4. Data Center & Network Security.
- Infrastructure. Telesign maintains geographically distributed data centers. Telesign stores all production data in physically secure data centers.
- Redundancy. Infrastructure systems have been designed to minimize single points of failure and the impact of anticipated environmental risks. Dual circuits, switches, networks or other necessary devices help provide this redundancy. The Services are designed to allow Telesign to perform certain types of preventative and corrective maintenance without interruption. All environmental equipment and facilities have documented preventative maintenance procedures that detail the process for and frequency of performance in accordance with the manufacturer’s or internal specifications. Preventative and corrective maintenance of the data center equipment is scheduled through a standard change process according to documented procedures.
- Power. The data center electrical power systems are designed to be redundant and maintainable without impact to continuous operations, 24 hours a day, and 7 days a week. In most cases, a primary as well as an alternate power source, each with equal capacity, is provided for critical infrastructure components in the data center. Backup power is provided by various mechanisms such as uninterruptible power supplies (UPS) batteries, which supply consistently reliable power protection during utility brownouts, blackouts, over voltage, under voltage, and out-of-tolerance frequency conditions.
- Server Operating Systems. Telesign’s servers are customized for the application environment and the servers have been hardened for the security of the Services. Telesign employs a code review process to increase the security of the code used to provide the Services and enhance the security products in production environments.
- Disaster Recovery. Telesign replicates data over multiple systems to help to protect against accidental destruction or loss. Telesign has designed and regularly plans and tests its disaster recovery programs. These programs are aligned with applicable regulatory requirements, including the DORA and the NIS2 Directive, to ensure the resilience, continuity, and timely recovery of critical business functions and data. Telesign maintains documented recovery time objectives (RTOs) and recovery point objectives (RPOs), and regularly evaluates recovery capabilities to meet operational and legal obligations under these frameworks.
- Security Logs. Telesign’s systems have logging enabled to their respective system log facility in order to support the security audits, and monitor and detect actual and attempted attacks on, or intrusions into, Telesign’s systems.
- Vulnerability Management. Telesign performs regular vulnerability scans on all infrastructure components of its production and development environment. Vulnerabilities are remediated on a risk basis, with Critical, High and Medium security patches for all components installed as soon as commercially possible.
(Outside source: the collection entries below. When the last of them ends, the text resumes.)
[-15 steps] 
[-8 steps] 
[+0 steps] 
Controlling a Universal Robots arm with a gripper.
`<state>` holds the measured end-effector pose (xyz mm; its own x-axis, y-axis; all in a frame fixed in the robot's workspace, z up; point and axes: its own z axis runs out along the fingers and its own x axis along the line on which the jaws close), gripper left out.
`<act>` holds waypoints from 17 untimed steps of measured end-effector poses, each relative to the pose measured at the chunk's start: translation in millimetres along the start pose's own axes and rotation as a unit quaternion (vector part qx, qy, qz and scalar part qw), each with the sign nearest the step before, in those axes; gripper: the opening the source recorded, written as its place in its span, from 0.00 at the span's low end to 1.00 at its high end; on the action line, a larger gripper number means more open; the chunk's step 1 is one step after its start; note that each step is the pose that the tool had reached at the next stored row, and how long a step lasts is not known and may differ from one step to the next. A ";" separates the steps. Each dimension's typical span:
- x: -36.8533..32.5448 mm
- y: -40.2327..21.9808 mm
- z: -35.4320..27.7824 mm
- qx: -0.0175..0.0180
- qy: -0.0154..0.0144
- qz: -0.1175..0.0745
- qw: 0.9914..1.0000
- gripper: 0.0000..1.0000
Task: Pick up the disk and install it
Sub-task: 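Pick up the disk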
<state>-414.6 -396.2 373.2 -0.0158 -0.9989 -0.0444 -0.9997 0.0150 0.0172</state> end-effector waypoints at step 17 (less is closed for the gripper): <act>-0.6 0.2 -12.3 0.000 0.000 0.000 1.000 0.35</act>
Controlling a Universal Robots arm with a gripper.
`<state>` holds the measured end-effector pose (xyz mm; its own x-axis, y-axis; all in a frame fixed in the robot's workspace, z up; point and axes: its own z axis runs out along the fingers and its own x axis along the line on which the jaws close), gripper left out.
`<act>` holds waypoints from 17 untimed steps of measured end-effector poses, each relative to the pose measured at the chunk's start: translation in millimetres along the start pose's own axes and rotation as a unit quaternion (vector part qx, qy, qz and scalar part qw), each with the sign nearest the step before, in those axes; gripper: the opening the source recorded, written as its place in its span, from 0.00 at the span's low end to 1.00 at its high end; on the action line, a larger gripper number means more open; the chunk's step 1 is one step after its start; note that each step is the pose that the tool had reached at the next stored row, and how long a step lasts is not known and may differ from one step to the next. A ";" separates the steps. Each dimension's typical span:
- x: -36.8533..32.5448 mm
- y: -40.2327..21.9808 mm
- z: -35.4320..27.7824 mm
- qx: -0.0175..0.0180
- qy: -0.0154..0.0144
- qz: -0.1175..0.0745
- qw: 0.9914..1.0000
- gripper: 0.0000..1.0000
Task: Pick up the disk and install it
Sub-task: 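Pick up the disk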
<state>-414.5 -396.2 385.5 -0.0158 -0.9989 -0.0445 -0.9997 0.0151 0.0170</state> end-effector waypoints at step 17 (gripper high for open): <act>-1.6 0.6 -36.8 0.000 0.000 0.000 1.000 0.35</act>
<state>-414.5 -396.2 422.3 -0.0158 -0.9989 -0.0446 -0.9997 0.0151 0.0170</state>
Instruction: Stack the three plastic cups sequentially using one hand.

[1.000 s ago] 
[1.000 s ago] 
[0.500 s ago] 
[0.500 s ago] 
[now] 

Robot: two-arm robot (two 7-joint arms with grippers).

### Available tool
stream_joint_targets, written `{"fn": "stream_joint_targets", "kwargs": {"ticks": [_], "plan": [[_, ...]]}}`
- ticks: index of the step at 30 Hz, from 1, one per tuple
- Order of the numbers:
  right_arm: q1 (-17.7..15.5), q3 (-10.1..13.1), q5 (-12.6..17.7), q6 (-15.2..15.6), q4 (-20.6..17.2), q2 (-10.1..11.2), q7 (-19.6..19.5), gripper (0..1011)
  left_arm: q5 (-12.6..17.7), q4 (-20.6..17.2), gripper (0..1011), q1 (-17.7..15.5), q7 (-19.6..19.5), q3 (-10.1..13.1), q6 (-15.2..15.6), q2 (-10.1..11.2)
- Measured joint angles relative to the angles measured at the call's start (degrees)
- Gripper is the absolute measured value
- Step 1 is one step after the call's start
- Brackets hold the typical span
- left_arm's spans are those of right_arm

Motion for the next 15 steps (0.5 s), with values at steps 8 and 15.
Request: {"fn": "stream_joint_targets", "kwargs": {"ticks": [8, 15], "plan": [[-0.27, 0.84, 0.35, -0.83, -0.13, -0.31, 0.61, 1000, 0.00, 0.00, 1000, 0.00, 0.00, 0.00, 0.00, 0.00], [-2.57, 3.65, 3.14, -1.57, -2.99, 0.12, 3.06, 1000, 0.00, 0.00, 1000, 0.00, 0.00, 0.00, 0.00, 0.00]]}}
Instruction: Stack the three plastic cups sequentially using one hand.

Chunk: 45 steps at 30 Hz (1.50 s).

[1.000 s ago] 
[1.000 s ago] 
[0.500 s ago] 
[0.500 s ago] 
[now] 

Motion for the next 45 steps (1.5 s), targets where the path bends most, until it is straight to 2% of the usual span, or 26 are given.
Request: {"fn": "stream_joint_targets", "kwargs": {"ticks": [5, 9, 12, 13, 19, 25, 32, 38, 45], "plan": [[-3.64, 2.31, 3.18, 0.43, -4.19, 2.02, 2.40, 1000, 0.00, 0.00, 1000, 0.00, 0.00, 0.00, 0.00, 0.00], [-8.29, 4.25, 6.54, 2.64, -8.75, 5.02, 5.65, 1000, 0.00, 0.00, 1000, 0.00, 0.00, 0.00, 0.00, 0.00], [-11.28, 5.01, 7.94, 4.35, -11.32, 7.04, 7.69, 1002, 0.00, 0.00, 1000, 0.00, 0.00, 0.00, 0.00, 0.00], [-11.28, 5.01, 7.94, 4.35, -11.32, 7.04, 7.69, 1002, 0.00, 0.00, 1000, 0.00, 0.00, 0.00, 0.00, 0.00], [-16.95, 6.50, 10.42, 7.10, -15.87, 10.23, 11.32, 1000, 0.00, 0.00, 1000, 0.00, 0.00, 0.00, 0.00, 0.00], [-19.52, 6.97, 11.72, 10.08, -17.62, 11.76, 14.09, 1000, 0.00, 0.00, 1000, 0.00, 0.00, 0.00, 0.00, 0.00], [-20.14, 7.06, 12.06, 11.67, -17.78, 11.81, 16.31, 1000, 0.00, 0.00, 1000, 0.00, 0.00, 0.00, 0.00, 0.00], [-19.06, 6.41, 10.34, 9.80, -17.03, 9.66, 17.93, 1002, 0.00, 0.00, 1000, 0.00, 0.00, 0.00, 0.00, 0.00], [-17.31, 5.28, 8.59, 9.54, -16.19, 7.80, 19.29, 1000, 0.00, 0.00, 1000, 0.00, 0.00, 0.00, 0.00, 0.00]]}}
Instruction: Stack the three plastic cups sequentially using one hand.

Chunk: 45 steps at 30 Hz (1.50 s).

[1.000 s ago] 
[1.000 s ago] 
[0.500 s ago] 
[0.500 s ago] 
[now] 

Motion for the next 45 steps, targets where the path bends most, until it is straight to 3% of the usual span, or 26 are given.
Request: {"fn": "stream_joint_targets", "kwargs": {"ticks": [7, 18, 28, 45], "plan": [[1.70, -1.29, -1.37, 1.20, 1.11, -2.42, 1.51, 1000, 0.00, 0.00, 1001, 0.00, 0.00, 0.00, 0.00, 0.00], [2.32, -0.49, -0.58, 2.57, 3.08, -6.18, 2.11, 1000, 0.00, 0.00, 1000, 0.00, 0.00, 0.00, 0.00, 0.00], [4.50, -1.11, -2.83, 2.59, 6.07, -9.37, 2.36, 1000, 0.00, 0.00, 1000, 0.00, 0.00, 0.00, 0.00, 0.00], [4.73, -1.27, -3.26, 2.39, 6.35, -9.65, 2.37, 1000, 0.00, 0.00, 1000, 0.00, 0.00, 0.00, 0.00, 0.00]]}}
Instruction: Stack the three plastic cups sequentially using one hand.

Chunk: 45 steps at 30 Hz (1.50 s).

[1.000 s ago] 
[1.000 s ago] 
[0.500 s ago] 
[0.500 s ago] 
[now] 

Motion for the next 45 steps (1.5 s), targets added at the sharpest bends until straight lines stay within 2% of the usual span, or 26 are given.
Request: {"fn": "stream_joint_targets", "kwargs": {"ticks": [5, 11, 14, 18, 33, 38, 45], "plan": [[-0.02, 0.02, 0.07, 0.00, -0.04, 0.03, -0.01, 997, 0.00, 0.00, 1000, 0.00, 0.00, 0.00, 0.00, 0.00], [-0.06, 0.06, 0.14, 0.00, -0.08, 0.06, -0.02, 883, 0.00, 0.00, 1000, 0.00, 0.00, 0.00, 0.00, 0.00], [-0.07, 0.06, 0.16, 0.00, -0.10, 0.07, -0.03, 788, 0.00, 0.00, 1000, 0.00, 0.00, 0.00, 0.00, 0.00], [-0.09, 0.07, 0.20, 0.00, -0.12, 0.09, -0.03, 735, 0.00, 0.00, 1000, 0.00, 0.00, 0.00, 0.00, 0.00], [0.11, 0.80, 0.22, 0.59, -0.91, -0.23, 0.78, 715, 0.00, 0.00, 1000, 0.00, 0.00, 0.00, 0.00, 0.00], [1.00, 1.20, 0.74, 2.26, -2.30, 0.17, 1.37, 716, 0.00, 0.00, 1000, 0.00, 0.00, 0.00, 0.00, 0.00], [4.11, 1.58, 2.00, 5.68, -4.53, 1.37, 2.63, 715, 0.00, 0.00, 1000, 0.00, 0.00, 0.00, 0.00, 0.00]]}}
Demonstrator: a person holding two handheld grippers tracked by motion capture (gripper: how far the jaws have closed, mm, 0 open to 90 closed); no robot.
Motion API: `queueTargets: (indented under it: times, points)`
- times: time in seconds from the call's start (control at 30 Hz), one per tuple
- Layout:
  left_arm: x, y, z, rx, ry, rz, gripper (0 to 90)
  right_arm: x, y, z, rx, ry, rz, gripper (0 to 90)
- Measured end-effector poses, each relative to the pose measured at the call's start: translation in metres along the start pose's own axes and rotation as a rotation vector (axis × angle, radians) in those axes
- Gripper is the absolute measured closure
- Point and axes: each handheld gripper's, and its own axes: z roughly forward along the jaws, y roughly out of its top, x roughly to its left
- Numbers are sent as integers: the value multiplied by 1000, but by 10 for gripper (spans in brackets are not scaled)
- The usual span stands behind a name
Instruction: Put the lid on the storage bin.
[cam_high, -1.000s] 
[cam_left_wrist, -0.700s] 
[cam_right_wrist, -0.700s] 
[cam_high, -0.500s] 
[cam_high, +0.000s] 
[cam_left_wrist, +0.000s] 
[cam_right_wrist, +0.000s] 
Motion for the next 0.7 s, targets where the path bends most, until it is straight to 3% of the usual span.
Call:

- Data Transmission. Transmissions between data centers are designed to prevent data from being read, copied, altered or removed without authorization during electronic transfer or transport or while being recorded onto data storage media. Telesign transfers data via Internet standard protocols.
- External Attack Surface.Telesign employs multiple layers of network devices and intrusion detection to protect its external attack surface. Telesign considers potential attack vectors and incorporates appropriate purpose built technologies into external facing systems.
- Intrusion Detection. Intrusion detection is intended to provide insight into ongoing attack activities and provide adequate information to respond to incidents. Telesign intrusion detection involves: (i) Tightly controlling the size and make-up of Telesign’s attack surface through preventative measures;(ii) Employing intelligent detection controls at data entry points; and(iii) Employing technologies that automatically remedy certain dangerous situations.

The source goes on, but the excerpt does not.